The continuing EBITDA for H1 FY 2023-24 similarly stood higher by 79% at Rs. 8,457 Crore, as compared to Rs. 4,732 Crore in H1 FY 2022-23, aided by lower fuel cost and inclusion of the Godda power plant. Reported EBITDA for H1 FY 2023-24 was Rs. 17,734 Crore as compared to Rs. 9,856 Crore for H1 FY 2022-23.
Depreciation charge for Q2 FY 2023-24 increased to Rs. 1,004 Crore from Rs. 833 Crore in Q2 FY 2022-23 due to the commissioning of the Godda power plant. Similarly, the Depreciation charge for H1 FY 2023-24 increased to Rs. 1,939 Crore from Rs. 1,649 Crore in H1 FY 2022-23.
Finance Costs for Q2 FY 2023-24 increased to Rs. 888 Crore from Rs. 818 Crore in Q2 FY 2022-23, mainly due to borrowing cost for the Godda power plant, offset by reduction in other secured and unsecured debt over the past year.

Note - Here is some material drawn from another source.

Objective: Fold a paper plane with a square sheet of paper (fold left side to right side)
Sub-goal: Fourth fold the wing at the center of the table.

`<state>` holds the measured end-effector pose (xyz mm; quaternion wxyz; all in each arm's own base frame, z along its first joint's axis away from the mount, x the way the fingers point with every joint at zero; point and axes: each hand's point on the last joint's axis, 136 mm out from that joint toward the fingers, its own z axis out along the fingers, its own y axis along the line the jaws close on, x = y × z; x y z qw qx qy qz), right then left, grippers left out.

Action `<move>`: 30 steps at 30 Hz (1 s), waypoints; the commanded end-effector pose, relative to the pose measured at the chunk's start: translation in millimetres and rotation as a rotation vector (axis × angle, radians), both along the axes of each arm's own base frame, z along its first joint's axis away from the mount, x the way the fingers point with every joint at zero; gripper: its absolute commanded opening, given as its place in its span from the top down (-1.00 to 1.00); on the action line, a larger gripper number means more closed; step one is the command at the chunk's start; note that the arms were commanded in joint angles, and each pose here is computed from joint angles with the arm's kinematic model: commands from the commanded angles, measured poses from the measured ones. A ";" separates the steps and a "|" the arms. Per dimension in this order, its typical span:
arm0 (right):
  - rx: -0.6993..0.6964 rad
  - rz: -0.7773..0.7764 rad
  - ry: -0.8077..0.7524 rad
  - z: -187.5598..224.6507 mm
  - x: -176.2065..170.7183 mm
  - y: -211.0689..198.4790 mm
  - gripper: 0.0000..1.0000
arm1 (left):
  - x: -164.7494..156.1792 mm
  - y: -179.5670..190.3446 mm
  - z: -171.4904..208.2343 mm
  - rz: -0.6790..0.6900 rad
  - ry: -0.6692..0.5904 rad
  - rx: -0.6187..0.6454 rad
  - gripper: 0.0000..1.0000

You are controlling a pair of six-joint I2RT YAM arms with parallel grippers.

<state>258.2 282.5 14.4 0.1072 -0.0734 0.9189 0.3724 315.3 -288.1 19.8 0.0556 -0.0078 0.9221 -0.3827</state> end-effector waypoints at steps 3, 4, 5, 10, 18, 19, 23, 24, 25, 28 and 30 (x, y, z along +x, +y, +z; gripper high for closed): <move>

Similarly, Finance Costs for H1 FY 2023-24 increased to Rs. 1,772 Crore from Rs. 1,642 Crore in H1 FY 2022-23.
Profit Before Tax for Q2 FY 2023-24 was higher at Rs. 5,224 Crore, as compared to Profit Before Tax of Rs. 699 Crore for Q2 FY 2022-23. Profit Before Tax for H1 FY 2023-24 was higher at Rs. 14,023 Crore as compared to Rs. 6,565 Crore for H1 FY 2022-23.
Consolidated Profit After Tax for Q2 FY 2023-24 was 848% higher at Rs. 6,594 Crore, after recognition of deferred tax assets of Rs. 1,371 Crore, as compared to Rs. 696 Crore for Q2 FY 2022-23. Consolidated Profit After Tax for H1 FY 2023-24 was 180% higher at Rs. 15,354 Crore after recognition of deferred tax assets of Rs. 1,330 Crore, as compared to Rs. 5,475 Crore for H1 FY 2022-23.
Commenting on the quarterly results, Mr. S B Khyalia, CEO, Adani Power Limited, said, "Adani Power has now cemented its position as India’s most reliable and competitive power generator with stable cash flows and high creditworthiness flowing from a secure revenue stream and a strategically located and reliable fleet with lowest emissions per unit of generation. The Company’s proven capabilities are being supplemented with the deployment of digitalization, analytics, and cutting-edge technologies to provide stable, reliable, and affordable power supply in a sustainable manner. As opportunities in the Indian power market grow, we stand geared to enhance our contribution as the leading private power producer and to meet the nation’s growing energy needs.”